RE: first stab at -ffunction-sections

On Mon, Nov 18, 2002 at 11:55:27AM -0000, Simon Marlow wrote:
What exactly are you trying to use -ffunction-sections for? I'm pretty sure it won't work as things stand currently, unless you can guarantee to be able to find a text/data boundary symbol for the garbage collector (currently it has to be able to distinguish text from data, we're in the process of lifting the restriction but it's a lot of work).
Trying to garbage-collect unused functions to reduce the size of the .text section.

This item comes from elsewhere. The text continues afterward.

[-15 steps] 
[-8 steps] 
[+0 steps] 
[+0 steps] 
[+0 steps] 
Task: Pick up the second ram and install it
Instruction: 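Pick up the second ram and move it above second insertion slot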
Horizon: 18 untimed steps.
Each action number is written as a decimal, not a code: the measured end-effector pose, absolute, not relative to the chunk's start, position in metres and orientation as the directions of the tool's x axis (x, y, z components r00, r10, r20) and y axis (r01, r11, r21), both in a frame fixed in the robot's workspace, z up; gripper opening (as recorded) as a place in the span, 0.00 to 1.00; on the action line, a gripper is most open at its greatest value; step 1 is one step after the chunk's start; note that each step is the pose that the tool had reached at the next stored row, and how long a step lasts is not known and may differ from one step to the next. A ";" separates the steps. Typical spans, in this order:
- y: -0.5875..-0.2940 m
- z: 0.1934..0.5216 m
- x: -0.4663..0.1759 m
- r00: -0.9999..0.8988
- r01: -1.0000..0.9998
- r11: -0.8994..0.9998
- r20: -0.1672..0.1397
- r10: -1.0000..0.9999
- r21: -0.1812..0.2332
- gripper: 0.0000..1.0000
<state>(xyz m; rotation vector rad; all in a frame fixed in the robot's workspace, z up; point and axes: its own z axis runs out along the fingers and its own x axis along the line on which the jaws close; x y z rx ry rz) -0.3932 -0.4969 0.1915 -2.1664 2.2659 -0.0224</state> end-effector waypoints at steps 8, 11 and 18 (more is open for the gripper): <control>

You should be aware that -split-objs (the trick we use to build our libraries in lots of little bits) gets most of the benefit that you'd get from using -ffunction-sections. You might get slightly more fine-grained discarding of code with -ffunction-sections, but the effect won't be dramatic (I'm guessing). Also there's the issues of telling the garbage collector and the mangler about it. However, it would be nice to be able to use -ffunction-sections/--gc-sections instead of -split-objs. It's been at the back of my mind to have a go at this someday... Cheers, Simon

On Mon, Nov 18, 2002 at 04:57:50PM -0000, Simon Marlow wrote:
You should be aware that -split-objs (the trick we use to build our libraries in lots of little bits) gets most of the benefit that you'd get from using -ffunction-sections. You might get slightly more fine-grained discarding of code with -ffunction-sections, but the effect won't be dramatic (I'm guessing). Also there's the issues of telling the garbage collector and the mangler about it. However, it would be nice to be able to use -ffunction-sections/--gc-sections instead of -split-objs. It's been at the back of my mind to have a go at this someday...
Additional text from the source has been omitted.